Records from a data source:
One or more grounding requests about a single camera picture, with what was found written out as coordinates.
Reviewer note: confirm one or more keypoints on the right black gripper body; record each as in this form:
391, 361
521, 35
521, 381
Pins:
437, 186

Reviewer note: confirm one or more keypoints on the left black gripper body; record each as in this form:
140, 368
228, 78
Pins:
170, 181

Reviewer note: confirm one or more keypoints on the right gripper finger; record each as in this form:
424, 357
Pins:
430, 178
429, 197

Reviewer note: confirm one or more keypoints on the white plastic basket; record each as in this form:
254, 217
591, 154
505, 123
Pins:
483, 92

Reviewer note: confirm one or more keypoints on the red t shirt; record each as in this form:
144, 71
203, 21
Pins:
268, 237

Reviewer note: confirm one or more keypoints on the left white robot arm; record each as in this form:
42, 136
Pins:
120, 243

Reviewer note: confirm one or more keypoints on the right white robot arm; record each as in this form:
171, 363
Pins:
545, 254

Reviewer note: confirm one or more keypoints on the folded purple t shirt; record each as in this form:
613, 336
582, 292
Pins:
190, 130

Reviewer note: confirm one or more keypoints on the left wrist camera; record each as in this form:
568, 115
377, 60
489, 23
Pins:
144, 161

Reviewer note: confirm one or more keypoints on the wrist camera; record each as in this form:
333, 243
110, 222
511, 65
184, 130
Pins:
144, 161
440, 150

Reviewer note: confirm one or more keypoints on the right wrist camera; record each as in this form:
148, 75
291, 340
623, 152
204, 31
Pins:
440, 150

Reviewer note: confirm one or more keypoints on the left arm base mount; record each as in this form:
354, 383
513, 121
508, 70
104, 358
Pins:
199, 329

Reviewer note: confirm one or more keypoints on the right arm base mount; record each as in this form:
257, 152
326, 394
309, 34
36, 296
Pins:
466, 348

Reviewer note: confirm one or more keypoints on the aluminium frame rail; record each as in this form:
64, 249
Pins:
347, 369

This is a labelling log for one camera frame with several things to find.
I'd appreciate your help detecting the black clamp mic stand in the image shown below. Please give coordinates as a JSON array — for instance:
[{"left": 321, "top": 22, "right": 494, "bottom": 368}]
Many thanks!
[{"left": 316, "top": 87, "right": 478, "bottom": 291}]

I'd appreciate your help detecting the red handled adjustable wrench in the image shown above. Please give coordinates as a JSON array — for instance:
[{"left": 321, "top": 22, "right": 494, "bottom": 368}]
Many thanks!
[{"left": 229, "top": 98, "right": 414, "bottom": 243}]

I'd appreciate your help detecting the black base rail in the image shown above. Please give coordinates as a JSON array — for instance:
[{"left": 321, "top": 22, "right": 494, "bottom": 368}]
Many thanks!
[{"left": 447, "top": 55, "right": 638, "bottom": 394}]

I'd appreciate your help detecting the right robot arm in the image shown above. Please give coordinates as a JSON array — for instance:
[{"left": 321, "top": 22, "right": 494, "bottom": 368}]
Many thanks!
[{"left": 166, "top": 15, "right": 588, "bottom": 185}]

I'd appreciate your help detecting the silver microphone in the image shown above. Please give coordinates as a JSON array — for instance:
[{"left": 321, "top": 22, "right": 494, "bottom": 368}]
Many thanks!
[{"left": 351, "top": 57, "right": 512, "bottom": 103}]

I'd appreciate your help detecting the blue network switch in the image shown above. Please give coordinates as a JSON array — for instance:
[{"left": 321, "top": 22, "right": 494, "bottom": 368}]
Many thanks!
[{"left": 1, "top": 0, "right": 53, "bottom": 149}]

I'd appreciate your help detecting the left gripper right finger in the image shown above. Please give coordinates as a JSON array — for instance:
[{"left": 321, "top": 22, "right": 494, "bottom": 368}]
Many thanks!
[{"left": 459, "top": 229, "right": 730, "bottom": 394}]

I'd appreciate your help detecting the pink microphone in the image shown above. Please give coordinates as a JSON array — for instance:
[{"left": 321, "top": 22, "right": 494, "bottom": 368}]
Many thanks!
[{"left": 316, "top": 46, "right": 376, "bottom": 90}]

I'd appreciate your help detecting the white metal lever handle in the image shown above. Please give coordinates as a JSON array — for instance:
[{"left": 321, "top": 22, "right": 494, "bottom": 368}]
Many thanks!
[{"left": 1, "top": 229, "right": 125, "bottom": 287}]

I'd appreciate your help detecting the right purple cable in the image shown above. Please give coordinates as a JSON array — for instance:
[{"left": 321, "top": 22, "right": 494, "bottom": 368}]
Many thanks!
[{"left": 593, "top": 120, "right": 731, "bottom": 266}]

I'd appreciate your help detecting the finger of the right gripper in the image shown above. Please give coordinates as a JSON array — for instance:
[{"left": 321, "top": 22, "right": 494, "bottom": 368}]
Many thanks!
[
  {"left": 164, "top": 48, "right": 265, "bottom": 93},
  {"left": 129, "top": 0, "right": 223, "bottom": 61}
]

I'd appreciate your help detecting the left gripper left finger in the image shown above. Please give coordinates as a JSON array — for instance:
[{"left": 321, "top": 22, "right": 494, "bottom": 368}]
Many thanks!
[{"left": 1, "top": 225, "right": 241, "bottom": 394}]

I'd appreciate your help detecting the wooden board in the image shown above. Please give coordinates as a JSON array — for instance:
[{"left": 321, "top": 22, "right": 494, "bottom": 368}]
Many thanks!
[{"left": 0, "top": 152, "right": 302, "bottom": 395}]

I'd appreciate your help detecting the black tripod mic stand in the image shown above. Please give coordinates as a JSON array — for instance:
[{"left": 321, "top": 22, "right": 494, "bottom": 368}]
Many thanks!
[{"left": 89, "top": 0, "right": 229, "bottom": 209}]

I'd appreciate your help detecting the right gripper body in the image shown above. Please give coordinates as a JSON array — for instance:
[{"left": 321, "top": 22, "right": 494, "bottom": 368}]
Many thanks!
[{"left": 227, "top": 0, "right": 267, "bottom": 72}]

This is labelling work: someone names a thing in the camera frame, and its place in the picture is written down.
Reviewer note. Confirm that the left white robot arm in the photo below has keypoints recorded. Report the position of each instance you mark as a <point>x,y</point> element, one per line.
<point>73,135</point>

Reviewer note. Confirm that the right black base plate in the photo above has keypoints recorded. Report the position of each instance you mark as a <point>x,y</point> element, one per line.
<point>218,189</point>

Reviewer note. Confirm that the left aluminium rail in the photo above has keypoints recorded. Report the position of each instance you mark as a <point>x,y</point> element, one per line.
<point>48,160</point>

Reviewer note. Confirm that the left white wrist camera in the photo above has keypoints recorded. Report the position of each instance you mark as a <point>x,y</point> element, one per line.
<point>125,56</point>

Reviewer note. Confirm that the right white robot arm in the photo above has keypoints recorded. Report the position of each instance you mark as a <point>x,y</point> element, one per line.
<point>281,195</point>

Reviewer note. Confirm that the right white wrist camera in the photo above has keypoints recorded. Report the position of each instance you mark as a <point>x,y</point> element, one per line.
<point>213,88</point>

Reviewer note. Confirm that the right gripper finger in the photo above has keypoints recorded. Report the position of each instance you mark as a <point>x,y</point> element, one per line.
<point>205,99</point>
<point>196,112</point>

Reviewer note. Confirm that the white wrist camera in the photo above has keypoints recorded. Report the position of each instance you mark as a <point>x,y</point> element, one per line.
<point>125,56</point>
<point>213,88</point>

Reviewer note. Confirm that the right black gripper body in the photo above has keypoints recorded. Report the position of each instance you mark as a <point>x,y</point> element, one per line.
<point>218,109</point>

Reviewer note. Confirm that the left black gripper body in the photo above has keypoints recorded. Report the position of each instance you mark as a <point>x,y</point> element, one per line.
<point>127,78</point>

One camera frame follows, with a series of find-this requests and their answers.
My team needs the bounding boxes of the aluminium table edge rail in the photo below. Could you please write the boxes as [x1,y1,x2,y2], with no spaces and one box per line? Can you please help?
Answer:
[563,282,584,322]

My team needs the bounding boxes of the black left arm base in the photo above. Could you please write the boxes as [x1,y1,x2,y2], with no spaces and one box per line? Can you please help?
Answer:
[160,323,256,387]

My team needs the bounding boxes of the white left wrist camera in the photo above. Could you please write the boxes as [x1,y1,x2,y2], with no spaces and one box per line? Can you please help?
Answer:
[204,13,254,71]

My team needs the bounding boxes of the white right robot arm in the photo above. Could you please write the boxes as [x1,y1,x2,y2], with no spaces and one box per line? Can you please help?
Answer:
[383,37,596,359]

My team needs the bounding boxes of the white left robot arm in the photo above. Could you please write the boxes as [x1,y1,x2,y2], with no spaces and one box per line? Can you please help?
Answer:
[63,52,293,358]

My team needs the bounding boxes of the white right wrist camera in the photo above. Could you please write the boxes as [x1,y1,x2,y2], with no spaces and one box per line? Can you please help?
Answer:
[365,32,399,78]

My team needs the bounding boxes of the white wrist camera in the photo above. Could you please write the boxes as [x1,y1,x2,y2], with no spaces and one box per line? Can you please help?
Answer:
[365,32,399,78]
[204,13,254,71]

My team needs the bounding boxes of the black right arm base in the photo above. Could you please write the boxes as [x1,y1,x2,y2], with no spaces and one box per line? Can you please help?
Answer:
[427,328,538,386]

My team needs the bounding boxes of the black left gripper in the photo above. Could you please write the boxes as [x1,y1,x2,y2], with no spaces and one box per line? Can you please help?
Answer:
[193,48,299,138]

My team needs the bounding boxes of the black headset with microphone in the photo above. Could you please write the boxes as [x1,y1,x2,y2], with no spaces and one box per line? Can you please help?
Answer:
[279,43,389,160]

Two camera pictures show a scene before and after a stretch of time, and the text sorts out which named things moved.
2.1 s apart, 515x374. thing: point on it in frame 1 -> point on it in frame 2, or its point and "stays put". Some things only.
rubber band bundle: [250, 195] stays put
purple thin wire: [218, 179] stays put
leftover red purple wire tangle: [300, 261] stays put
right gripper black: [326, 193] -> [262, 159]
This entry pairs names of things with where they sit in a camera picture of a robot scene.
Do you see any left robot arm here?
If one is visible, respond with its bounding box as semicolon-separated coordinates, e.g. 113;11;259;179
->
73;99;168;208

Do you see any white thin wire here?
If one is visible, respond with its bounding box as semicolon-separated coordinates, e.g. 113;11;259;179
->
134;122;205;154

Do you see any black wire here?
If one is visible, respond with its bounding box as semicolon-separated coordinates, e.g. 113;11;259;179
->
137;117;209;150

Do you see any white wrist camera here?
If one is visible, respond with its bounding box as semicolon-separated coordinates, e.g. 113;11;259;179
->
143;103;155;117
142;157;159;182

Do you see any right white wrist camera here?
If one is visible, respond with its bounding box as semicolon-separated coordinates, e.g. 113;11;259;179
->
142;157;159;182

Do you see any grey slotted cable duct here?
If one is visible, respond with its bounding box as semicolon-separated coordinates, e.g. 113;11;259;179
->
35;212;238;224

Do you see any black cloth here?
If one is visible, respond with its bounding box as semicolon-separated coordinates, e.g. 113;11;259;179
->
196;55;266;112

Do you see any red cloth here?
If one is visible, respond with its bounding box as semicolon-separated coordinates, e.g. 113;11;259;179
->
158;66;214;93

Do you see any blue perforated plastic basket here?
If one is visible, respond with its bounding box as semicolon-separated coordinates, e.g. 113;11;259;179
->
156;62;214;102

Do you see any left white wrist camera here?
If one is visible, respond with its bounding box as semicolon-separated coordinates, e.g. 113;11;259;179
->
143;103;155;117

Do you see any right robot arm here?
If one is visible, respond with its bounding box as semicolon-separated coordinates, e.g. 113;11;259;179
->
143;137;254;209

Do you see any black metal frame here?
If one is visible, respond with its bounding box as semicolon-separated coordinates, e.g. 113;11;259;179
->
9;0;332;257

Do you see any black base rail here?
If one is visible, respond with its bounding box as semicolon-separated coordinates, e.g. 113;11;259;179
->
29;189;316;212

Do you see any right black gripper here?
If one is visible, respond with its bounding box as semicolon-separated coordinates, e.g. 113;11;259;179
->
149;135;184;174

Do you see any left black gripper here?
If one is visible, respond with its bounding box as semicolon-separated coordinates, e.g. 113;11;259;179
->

→ The task:
Work out how many lines of the records contain the string "basket". Nothing but the number should be written.

→ Result of this task:
2